4.2 INDEMNIFICATION BY CONTRIBUTORS. The Contributors shall indemnify, defend,
and hold the Contributee and its successors and assigns harmless from and
against any and all claims, losses, liabilities and damages, including, without
limitation, amounts paid in settlement, reasonable costs of investigation and
reasonable fees and disbursements of counsel, directly or indirectly related or
arising with respect to (i) any inaccuracy in any representation or warranty of
the Contributors under this Agreement; or (ii) any failure to perform or observe
any covenant or agreement to be performed by the Contributors set forth in this
Agreement or any document delivered to the Contributee pursuant to this
Agreement.
7
ARTICLE V
MISCELLANEOUS
5.1 FEES AND EXPENSES. The Contributee shall pay the fees and expenses of both
the Contributee and the Contributors incident to the negotiation, preparation,
execution, delivery and performance of this Agreement. In connection therewith,
the Contributee shall promptly reimburse the Contributors for any such fees and
expenses that Contributor has incurred, including the fees and expenses of the
Contributor's legal counsel. The Contributee shall pay all stamp and other taxes
and duties levied in connection with the issuance of the Securities pursuant
hereto.
5.2 ENTIRE AGREEMENT; AMENDMENTS. This Agreement contains the entire
understanding of the parties with respect to the subject matter hereof and
supersede all prior agreements and understandings, oral or written, with respect
to such matters.
5.3 NOTICES. Any notice or other communications hereunder shall be in writing
and shall be deemed to have been duly given if delivered by hand or mailed to
the address listed below:
If to the Contributee:
SAKER ONE CORPORATION
Xxxxx Building
000 X. Xxxxxx
Xxxxxxxx, Xxxxx 00000
Attention: Xxxxx Xxxxxxx
If to the Contributors:
Trinity Research, Inc.
Xxxxxxx X. Xxxxx
0000 Xxxxxxxx Xxxxx
Xxxxxx, XX 00000
or such other address as may be designated in writing hereafter, in the same
manner, by such person.
5.4 AMENDMENTS; WAIVERS. No provision of this Agreement may be waived or amended
except in a written instrument signed, in the case of an amendment, by both the
Contributee and the Contributors; or in the case of a waiver, by the party
against whom enforcement of any such waiver is sought. No waiver of any default
with respect to any provision, condition or requirement of this Agreement shall
be deemed to be a continuing waiver in the future or a waiver of any other
provision, condition or requirement hereof, nor shall any delay or omission of
any party to exercise any right hereunder in any manner impair the exercise of
any such right accruing to it thereafter.
8
5.5 HEADINGS. The headings herein are for convenience only, do not constitute a
part of this Agreement and shall not be deemed to limit or affect any of the
provisions hereof.
5.6 SUCCESSORS AND ASSIGNS. This Agreement shall be binding upon and inure to
the benefit of the parties and their successors and permitted assigns.

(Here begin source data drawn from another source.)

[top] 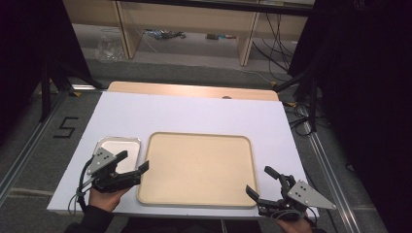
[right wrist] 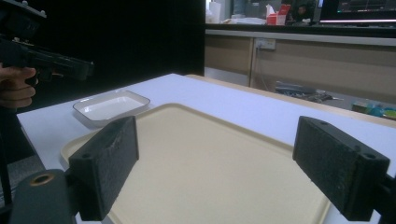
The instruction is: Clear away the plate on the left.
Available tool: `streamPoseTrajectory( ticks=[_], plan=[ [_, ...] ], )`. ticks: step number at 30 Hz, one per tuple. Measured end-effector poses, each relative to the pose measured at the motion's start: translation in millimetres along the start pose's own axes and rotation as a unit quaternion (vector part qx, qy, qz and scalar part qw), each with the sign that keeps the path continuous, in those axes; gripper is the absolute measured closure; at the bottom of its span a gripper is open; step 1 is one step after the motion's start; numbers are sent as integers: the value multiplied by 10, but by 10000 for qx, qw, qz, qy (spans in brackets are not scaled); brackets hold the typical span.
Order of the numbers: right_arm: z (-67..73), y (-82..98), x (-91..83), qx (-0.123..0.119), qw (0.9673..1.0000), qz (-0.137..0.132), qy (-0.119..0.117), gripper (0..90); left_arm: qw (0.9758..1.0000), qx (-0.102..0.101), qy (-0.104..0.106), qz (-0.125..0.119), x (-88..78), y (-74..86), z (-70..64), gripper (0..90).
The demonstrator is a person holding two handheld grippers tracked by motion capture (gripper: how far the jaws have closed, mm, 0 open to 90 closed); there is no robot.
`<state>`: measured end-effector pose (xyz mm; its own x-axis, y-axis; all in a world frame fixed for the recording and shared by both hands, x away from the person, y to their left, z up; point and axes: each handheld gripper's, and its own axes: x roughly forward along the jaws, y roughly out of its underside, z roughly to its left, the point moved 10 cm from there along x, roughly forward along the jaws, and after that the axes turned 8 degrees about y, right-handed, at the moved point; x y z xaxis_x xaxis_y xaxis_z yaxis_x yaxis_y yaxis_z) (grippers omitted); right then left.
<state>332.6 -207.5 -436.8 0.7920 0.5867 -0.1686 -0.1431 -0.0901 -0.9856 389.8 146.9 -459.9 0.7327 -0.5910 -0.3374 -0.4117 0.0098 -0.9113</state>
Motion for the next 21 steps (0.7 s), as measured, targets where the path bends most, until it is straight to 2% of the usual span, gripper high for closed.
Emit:
streamPoseTrajectory(
  ticks=[3, 4, 6, 7, 8, 10, 13, 14, 15, 18, 19, 21],
  plan=[
    [-1, -1, 0, -1, 10000, -2, 3, 151, 9998, -96, -147, 36, -17, 6, 137, 153],
    [-1, -1, 0, -1, 10000, -2, 3, 151, 9998, -96, -147, 36, -17, 6, 137, 153],
    [0, 0, 0, -1, 10000, 1, 2, 152, 9992, -217, -304, 123, -36, 31, 286, 153],
    [0, 0, 0, -1, 10000, 1, 2, 152, 9992, -217, -304, 123, -36, 31, 286, 152],
    [-2, 2, -2, -23, 10000, 18, -11, 152, 9987, -289, -376, 178, -50, 45, 374, 151],
    [-2, 2, -2, -22, 10000, 17, -10, 151, 9985, -318, -410, 199, -57, 51, 416, 151],
    [1, 2, -2, -18, 10000, 16, -14, 151, 9970, -406, -598, 272, -83, 74, 584, 149],
    [1, 2, -2, -18, 10000, 16, -14, 151, 9970, -406, -598, 272, -83, 74, 584, 149],
    [2, 0, -2, -15, 10000, 4, -12, 151, 9959, -444, -716, 338, -97, 91, 673, 149],
    [2, 0, -2, -14, 10000, 6, -17, 151, 9932, -583, -811, 604, -106, 160, 795, 149],
    [2, 1, -2, -22, 10000, 13, -21, 152, 9932, -583, -811, 604, -106, 160, 795, 149],
    [4, 2, -3, -14, 10000, 18, -18, 151, 9909, -662, -942, 694, -122, 198, 887, 149]
  ],
)
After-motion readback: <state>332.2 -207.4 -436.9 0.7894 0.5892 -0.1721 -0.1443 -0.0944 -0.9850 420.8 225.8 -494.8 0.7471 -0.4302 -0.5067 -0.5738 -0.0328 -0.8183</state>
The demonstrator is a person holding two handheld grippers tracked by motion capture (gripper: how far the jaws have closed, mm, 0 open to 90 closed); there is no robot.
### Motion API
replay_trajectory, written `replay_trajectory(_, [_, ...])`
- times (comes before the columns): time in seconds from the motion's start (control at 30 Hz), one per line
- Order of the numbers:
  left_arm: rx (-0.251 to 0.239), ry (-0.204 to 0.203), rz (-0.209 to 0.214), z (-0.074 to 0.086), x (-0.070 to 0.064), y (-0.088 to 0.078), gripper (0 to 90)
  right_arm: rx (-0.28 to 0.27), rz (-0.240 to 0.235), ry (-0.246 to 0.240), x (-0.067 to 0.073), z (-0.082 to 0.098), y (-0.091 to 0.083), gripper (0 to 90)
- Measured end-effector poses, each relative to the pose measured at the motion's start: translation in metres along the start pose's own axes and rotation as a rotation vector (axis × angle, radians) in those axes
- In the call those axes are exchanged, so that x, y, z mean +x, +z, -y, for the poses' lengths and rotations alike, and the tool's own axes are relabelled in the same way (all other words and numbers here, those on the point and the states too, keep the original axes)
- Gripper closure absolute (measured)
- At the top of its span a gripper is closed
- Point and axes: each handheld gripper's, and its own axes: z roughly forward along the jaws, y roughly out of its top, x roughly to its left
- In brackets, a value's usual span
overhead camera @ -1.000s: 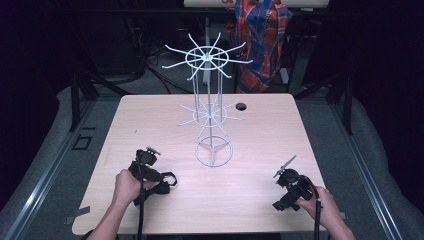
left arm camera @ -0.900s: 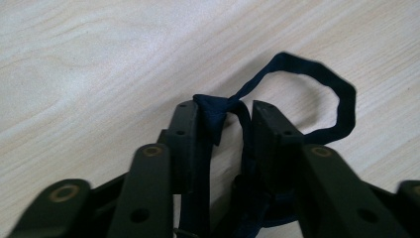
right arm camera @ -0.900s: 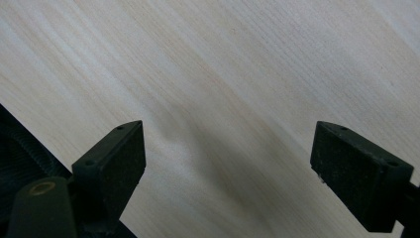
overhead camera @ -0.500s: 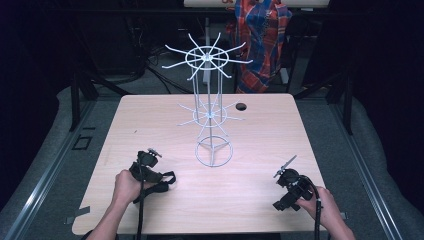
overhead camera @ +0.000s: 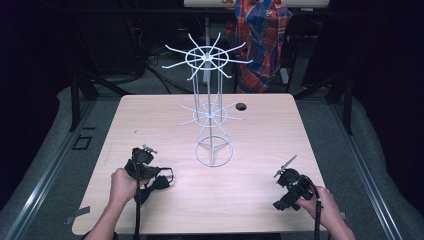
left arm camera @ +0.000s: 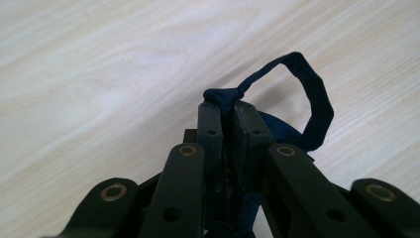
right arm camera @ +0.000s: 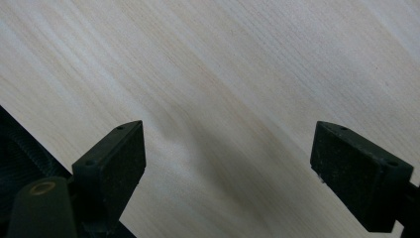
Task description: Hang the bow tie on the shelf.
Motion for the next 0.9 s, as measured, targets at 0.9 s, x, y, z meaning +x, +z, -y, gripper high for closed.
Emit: replay_trajectory(0.9, [-0.19,0.032,-0.046,0.0,-0.007,-0.037,83.5,-0.005,-0.006,0.01,-0.001,0.0,0.002,13.7])
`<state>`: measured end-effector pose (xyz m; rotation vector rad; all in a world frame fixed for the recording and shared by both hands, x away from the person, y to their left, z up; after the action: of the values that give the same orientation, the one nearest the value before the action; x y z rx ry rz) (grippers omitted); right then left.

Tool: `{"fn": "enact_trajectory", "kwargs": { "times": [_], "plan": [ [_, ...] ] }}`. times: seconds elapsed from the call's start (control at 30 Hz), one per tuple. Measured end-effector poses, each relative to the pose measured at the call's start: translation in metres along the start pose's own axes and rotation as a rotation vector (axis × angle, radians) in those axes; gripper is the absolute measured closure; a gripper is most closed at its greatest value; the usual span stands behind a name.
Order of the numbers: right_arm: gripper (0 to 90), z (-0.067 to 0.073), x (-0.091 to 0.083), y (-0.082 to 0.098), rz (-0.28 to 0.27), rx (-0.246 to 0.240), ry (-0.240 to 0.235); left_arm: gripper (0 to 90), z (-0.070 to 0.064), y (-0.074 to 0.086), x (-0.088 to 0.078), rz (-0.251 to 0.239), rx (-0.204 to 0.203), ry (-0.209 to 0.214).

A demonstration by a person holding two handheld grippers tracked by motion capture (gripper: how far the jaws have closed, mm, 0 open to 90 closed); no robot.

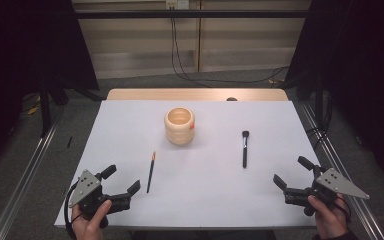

5.7 GOVERNING LAW. This Agreement shall be governed by and construed and
enforced in accordance with the internal laws of the State of Texas without
regard to the principles of conflicts of law thereof.
5.8 SURVIVAL. The agreements, covenants, and representations and warranties
contained in this Agreement shall survive the Closing.
5.9 COUNTERPARTS. This Agreement may be executed in two or more counterparts,
all of which when taken together shall be considered one and the same agreement
and shall become effective when counterparts have been signed by each party and
delivered to the other parties, it being understood that all parties need not
sign the same counterpart. In the event that any signature is delivered by
facsimile transmission, such signature shall create a valid and binding
obligation of the executing party with the same force and effect as if such
facsimile signature page were an original thereof.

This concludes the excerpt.